Problem requirements | Please copy each line of the data that includes the string "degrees".

↓

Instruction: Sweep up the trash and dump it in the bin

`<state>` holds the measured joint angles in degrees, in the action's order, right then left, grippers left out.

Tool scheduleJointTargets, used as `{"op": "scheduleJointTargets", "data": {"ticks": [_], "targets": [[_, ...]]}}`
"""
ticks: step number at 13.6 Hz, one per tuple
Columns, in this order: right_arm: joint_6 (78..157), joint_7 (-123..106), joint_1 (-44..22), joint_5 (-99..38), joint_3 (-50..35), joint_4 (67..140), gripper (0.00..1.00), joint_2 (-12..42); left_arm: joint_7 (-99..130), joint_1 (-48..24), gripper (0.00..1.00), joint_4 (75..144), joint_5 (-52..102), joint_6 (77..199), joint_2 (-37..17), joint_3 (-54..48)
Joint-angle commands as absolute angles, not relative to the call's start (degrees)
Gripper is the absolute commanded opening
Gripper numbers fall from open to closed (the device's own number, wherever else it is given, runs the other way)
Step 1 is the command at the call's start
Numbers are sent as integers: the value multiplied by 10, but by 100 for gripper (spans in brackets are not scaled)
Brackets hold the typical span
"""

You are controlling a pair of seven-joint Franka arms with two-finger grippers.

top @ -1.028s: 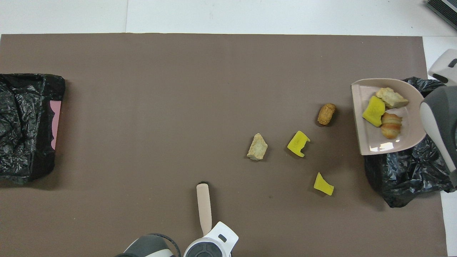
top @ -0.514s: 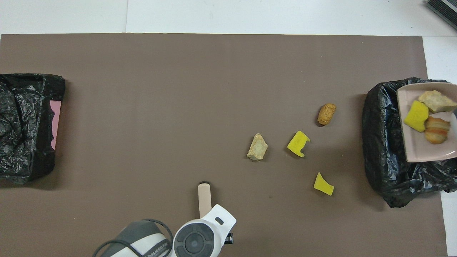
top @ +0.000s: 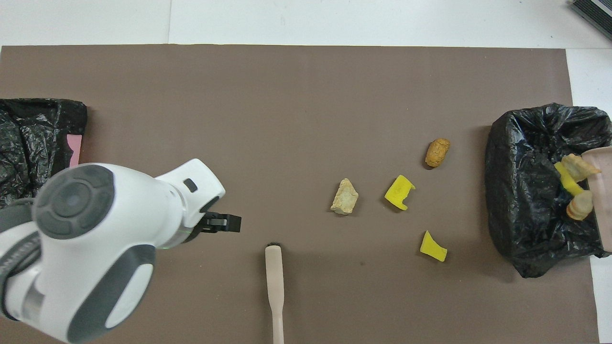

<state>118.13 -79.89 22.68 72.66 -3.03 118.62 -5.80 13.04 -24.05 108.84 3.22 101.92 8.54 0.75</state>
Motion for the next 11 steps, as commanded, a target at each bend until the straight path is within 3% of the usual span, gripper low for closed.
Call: {"op": "scheduleJointTargets", "data": {"ticks": [1, 5, 11], "targets": [[1194, -792, 229, 758, -35, 1194, 0, -84, 71, -187, 100, 986, 19, 965, 51, -1], [1190, -820, 224, 716, -43, 1176, 0, -93, -46, -126, 100, 887, 2, 860, 50, 1], [1171, -830, 177, 449, -47, 1172, 0, -86, -106, -85, 100, 772, 1, 786, -10, 4]]}}
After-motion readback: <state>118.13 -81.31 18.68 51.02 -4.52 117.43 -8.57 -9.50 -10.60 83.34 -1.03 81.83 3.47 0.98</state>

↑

Task result |
`<state>` holds the measured joint angles in degrees, in the action's order, right then left, grippers left out.
Joint-angle commands as absolute angles, not relative to the call's start (degrees)

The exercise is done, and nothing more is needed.